The data need to be preprocessed before be passed as input to the model. You can use your own custom code for the preprocessing, just remember to wrap all of it in a single function.

Here, we create a pre-processing pipeline for the X using sklearn ColumnTransformer and Pipeline, then we fit it on the training X. The resulting _x-processing_ is already a single function, so ready to be passed to the wrapper.

In [12]:
ordinal_features = X_train.select_dtypes(include="number").columns
categorical_features = X_train.select_dtypes(include="object").columns
ordinal_transformer = Pipeline(
    steps=[
        ("imputer", SimpleImputer(strategy="median")),
        ("scaler", StandardScaler()),
    ]
)
categorical_transformer = Pipeline(
    steps=[
        ("imputer", SimpleImputer(strategy="most_frequent")),
        ("onehot", OneHotEncoder(handle_unknown="ignore")),
    ]
)
x_processing = ColumnTransformer(
    transformers=[
        ("ord", ordinal_transformer, ordinal_features),
        ("cat", categorical_transformer, categorical_features),
    ]
)

In [13]:
x_processing.fit(X_train)

ColumnTransformer(transformers=[('ord',
                                 Pipeline(steps=[('imputer',
                                                  SimpleImputer(strategy='median')),
                                                 ('scaler', StandardScaler())]),
                                 Index(['age', 'capital_gain', 'capital_loss', 'hours_per_week'], dtype='object')),
                                ('cat',
                                 Pipeline(steps=[('imputer',
                                                  SimpleImputer(strategy='most_frequent')),
                                                 ('onehot',
                                                  OneHotEncoder(handle_unknown='ignore'))]),
                                 Index(['work_class', 'education', 'marital_status', 'occupation',
       'relationship', 'race', 'sex', 'native_country'],
      dtype='object'))])

As usual we encode the Y labels through a simple LabelEncoder

In [14]:
y_processing = LabelEncoder()

In [15]:
y_processing.fit(y_train)

LabelEncoder()

## Create and train the model

We build a simple Keras network setting up some basic parameters:

In [16]:
def keras_model(input_shape):
    keras_clf = Sequential()
    keras_clf.add(Dense(27, input_dim=input_shape, activation="relu"))
    keras_clf.add(Dense(14, activation="relu"))
    keras_clf.add(Dense(7, activation="relu"))
    keras_clf.add(Dense(1, activation="sigmoid"))

    keras_clf.compile(
        optimizer="adam", loss="binary_crossentropy", metrics=["accuracy"]
    )
    return keras_clf

So we proceed to clean and pre-process the training data:

In [17]:
X_train_cleaned = cleaning(X_train)

In [18]:
X_train_processed = x_processing.transform(X_train_cleaned)
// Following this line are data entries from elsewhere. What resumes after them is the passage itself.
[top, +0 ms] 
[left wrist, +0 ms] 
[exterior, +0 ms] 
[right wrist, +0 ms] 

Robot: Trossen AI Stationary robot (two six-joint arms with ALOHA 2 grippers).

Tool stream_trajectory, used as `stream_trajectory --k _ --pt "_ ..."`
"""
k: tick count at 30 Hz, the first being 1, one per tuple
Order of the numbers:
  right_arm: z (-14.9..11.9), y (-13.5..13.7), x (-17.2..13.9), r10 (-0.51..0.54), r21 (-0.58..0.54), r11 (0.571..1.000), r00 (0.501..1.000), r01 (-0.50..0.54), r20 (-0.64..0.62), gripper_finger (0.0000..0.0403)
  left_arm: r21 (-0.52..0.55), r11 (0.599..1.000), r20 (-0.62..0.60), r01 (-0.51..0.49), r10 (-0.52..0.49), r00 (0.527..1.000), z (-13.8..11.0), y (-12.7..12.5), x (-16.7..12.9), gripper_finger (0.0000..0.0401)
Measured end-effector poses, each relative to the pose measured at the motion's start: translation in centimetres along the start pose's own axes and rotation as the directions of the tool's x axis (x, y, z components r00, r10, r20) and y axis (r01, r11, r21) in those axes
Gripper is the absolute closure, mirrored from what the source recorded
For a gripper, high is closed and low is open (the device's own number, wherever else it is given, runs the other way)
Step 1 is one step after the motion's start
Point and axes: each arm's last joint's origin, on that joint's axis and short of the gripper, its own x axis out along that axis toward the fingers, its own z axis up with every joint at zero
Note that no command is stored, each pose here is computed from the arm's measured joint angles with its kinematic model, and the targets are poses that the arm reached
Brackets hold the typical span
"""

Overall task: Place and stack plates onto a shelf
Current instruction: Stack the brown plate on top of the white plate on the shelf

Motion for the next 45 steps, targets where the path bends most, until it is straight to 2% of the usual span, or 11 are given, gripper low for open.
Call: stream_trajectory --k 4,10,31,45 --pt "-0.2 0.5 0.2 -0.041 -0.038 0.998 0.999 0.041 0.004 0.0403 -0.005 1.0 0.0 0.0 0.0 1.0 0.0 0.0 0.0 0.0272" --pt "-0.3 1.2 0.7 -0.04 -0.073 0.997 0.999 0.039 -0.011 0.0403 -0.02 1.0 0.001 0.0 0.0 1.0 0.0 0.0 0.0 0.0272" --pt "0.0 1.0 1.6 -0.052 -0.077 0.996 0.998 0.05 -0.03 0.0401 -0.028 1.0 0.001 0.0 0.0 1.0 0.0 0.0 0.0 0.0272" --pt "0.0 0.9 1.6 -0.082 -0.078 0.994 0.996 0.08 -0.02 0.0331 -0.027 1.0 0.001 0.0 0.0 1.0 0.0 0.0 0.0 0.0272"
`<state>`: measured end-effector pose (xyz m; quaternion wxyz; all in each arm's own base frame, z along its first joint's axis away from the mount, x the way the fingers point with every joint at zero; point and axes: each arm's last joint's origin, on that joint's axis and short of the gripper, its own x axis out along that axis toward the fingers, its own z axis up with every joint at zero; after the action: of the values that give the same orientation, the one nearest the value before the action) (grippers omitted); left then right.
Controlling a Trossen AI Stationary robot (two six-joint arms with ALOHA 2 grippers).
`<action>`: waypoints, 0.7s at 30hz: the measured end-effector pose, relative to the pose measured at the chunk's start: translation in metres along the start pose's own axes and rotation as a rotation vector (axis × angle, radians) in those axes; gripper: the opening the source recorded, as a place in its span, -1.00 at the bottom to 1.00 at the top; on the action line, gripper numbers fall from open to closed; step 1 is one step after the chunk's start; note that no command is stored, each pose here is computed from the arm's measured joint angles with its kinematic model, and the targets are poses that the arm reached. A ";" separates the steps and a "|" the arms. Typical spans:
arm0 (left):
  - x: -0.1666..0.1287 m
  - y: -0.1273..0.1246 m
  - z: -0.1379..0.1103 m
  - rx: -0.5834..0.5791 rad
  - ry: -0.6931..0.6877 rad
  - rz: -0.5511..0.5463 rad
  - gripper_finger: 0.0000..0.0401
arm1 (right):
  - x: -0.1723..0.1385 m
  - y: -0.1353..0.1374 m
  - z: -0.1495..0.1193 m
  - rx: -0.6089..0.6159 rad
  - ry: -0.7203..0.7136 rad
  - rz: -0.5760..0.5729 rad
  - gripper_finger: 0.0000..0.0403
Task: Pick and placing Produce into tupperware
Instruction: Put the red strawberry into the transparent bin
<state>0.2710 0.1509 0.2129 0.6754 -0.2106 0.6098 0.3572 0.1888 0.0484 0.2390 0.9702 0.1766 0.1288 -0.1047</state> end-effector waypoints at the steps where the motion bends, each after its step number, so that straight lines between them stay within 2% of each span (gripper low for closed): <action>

Then, we encode the y training data:

In [19]:
y_train_processed = y_processing.transform(y_train)

Finally, we fit the model on the processed data:

In [20]:
model = keras_model(X_train_processed.shape[1])
model.fit(X_train_processed, y_train_processed, epochs=10, batch_size=32)

Epoch 1/10
Epoch 2/10
Epoch 3/10
Epoch 4/10
Epoch 5/10
Epoch 6/10
Epoch 7/10
Epoch 8/10
Epoch 9/10
Epoch 10/10


<tensorflow.python.keras.callbacks.History at 0x7ff87801ba30>

## Wrap and Save the Model

Finally, we use Clearbox Wrapper to wrap and save the model and the preprocessor as a zipped folder in a specified path. 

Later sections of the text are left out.